**PROBLEM REQUIREMENTS**:
Begin with the first line of the entries below. Copy each line exactly, stopping after the one that contains "Provide the mask of the grey".

**RECORDS SHOWN**:

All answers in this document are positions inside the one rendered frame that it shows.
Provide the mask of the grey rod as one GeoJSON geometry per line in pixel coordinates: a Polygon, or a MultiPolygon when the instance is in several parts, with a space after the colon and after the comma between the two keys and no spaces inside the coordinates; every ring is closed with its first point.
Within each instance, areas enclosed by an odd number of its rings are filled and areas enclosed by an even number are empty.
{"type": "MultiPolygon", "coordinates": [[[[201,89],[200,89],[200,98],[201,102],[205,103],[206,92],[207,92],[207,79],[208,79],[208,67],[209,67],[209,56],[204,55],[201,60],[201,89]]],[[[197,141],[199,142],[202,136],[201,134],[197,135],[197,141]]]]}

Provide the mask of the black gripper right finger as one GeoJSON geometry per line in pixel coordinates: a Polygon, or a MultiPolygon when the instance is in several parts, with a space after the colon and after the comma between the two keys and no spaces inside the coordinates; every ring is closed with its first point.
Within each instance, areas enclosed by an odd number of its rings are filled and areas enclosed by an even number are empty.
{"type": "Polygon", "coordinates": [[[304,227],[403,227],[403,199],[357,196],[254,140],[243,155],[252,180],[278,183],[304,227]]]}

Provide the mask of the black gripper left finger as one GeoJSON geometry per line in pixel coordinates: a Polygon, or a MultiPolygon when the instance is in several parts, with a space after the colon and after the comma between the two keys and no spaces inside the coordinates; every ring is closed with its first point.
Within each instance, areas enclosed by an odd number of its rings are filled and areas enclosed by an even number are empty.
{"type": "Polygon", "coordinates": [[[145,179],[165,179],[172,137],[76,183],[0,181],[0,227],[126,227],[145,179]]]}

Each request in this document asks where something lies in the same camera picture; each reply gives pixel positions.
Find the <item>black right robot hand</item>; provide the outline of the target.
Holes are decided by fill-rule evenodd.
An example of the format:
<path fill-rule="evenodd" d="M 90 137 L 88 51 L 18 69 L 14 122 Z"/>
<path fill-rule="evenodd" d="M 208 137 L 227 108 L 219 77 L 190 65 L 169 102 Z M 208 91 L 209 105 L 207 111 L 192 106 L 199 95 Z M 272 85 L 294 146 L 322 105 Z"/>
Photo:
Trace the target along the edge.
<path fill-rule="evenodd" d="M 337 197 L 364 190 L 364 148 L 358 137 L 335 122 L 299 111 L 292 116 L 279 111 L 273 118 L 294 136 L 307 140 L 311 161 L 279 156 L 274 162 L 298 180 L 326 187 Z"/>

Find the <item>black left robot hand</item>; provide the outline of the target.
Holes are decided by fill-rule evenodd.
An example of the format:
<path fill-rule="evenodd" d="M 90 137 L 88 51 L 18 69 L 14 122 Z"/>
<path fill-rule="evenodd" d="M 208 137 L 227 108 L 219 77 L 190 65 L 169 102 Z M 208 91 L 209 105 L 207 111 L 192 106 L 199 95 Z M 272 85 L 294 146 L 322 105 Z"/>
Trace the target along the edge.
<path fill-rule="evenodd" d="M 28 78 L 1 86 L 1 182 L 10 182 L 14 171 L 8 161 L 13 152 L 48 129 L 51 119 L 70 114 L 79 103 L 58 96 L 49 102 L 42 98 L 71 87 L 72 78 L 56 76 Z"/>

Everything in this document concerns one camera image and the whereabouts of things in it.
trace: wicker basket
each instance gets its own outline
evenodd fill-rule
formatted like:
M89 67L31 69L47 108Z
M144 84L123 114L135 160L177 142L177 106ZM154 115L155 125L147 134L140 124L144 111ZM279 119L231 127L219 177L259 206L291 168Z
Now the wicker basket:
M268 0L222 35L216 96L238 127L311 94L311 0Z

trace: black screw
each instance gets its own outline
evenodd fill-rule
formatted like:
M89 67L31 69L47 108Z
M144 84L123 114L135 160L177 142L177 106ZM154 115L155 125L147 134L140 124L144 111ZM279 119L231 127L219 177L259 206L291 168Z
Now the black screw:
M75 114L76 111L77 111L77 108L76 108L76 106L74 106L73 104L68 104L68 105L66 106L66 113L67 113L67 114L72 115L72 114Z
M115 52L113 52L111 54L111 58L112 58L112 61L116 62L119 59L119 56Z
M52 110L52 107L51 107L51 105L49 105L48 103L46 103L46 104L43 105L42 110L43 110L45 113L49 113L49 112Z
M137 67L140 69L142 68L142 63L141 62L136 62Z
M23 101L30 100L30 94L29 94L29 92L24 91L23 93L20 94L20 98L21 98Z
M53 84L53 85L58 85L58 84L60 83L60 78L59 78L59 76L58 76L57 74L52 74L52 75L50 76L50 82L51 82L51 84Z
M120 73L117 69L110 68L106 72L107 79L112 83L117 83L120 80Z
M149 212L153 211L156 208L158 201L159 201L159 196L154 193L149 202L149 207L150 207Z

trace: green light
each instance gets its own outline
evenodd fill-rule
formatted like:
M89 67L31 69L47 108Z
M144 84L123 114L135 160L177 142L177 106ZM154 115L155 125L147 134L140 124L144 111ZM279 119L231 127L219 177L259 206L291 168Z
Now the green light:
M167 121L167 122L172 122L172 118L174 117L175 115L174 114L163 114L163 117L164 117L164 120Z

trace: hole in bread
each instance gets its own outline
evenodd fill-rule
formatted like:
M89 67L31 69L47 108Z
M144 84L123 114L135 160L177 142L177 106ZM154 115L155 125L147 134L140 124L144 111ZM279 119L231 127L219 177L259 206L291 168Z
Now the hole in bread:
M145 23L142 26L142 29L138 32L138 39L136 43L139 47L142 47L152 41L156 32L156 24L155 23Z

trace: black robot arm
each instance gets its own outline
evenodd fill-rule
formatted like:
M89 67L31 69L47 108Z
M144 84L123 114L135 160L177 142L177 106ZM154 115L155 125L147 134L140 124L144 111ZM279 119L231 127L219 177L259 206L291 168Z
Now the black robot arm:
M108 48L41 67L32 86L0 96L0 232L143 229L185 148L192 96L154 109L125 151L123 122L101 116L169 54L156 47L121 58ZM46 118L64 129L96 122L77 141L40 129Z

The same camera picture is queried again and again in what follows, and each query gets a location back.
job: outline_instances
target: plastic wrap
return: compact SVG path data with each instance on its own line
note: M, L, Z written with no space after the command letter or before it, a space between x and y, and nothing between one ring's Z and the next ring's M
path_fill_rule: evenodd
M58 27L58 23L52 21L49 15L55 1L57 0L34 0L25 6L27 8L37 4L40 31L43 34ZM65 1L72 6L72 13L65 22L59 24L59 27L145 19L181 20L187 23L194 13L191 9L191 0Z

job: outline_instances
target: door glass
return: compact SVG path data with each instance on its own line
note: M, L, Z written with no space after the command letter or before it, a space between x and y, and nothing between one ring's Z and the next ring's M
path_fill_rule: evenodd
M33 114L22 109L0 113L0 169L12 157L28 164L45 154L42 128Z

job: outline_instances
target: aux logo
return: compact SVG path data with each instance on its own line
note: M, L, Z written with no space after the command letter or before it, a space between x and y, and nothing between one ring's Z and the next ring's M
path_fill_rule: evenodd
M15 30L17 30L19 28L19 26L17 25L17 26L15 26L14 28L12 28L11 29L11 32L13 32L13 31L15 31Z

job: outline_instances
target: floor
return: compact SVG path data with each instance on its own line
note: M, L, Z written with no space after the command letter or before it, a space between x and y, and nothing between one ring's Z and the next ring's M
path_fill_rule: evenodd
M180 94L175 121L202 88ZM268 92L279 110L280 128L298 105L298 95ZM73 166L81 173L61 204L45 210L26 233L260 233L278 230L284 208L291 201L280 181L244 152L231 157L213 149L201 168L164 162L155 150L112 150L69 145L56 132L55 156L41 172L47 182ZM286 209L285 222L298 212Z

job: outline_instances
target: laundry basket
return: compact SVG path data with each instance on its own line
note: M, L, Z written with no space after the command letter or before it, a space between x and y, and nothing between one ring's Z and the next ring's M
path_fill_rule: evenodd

**RESULT BELOW**:
All answers in this document are positions inside the one rendered frame that it shows.
Provide the mask of the grey rod as one GeoJSON geometry per line in pixel coordinates: a Polygon, or a MultiPolygon when the instance is in several parts, with a space after the colon and after the comma between the two keys and no spaces inside the coordinates; every ring is closed with its first point.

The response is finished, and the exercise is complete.